W kieleckich przedszkolach powstaną dodatkowe oddziały. Jak mówi Mieczysław Tomala, dyrektor wydziału Edukacji, Kultury i Sportu w kieleckim ratuszu, jedną z przyczyn jest duża liczba sześciolatków, które uzyskały odroczenie obowiązku szkolnego i zamiast iść do pierwszej klasy szkoły podstawowej zostaną w przedszkolu. Takich dzieci jest w Kielcach około pół tysiąca.
– My uważnie śledziliśmy nabór do przedszkoli i wiedzieliśmy, że w niektórych placówkach zainteresowanie rodziców jest większe niż liczba miejsc. Dlatego otworzymy sześć dodatkowych oddziałów przedszkolnych. Choć może być taka sytuacja, że kilkadziesiąt dzieci może nie mieć jeszcze zapewnionego miejsca – przyznaje Mieczysław Tomala.

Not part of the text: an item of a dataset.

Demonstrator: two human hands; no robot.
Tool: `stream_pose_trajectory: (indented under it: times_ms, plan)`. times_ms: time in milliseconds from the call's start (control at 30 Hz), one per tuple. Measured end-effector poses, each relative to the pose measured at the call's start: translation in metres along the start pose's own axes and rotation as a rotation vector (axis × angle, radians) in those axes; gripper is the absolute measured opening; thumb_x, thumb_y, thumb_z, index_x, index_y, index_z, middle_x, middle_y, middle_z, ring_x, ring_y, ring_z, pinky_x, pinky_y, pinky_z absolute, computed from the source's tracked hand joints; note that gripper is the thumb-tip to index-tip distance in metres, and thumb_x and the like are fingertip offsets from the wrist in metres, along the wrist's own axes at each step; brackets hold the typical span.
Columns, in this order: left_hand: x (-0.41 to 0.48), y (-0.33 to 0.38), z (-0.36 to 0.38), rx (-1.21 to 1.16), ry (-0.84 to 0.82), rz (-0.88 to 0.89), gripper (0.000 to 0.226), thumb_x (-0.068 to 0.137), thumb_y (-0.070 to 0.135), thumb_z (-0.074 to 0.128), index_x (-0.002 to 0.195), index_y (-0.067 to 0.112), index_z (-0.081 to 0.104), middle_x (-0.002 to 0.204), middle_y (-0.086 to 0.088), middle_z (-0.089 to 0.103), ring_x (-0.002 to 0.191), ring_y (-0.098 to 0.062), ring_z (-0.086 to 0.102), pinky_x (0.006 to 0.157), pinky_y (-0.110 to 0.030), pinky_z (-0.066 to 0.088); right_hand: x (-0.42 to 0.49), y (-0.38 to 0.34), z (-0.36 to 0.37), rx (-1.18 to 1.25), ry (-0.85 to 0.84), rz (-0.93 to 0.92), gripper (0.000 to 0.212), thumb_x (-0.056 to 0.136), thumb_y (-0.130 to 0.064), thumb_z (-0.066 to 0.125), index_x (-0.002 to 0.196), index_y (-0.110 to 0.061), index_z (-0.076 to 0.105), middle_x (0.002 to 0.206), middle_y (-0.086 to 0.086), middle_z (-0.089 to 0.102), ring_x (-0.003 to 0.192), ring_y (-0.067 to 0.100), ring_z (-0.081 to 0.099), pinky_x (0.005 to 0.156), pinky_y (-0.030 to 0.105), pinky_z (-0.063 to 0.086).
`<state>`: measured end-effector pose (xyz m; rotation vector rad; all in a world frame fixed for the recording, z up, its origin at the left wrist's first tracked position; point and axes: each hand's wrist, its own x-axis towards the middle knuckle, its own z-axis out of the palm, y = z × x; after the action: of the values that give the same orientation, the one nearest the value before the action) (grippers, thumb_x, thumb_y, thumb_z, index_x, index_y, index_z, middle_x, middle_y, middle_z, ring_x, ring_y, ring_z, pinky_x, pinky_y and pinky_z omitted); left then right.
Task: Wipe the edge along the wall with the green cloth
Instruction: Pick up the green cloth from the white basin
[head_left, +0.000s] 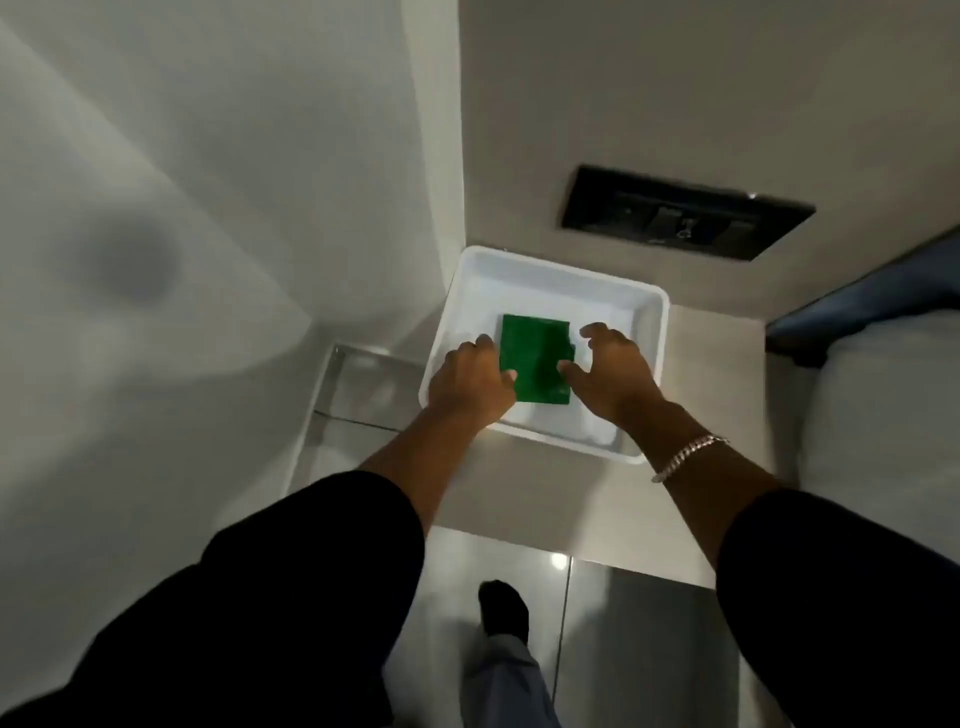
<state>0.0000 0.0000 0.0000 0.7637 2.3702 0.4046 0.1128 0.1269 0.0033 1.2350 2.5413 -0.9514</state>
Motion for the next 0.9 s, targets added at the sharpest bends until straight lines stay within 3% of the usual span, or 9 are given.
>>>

Dodatkowe oddziały powstaną w przedszkolach samorządowych nr 3, 4, 14, 21, 35 oraz w przedszkolu nr 43. Mieczysław Tomala podkreśla, że rodzice, których dzieci do przedszkola się nie dostały, nie muszą się martwić, bowiem wolne miejsca będą. W których dokładnie placówkach pojawią się wakaty będzie wiadomo na początku września. – Jestem przekonany, że będą wolne miejsca i tak jak w tamtym roku i dwa lata temu wszystkie dzieci z naszego miasta dostaną się do przedszkola. Mało tego w ubiegłych latach były też otwarte drzwi dla chętnych dzieci z powiatu kieleckiego. Co roku jest kilkadziesiąt rodzin, które nie mieszkając w Kielcach chcą wysyłać dziecko do naszych placówek – informuje Mieczysław Tomala.
Jak dodaje wolne miejsca w placówkach będą, gdyż co roku wielu rodziców w ostatniej chwili rezygnuje z przedszkola dla swojego dziecka i decyduje się pozostawić malucha pod opieką dziadków.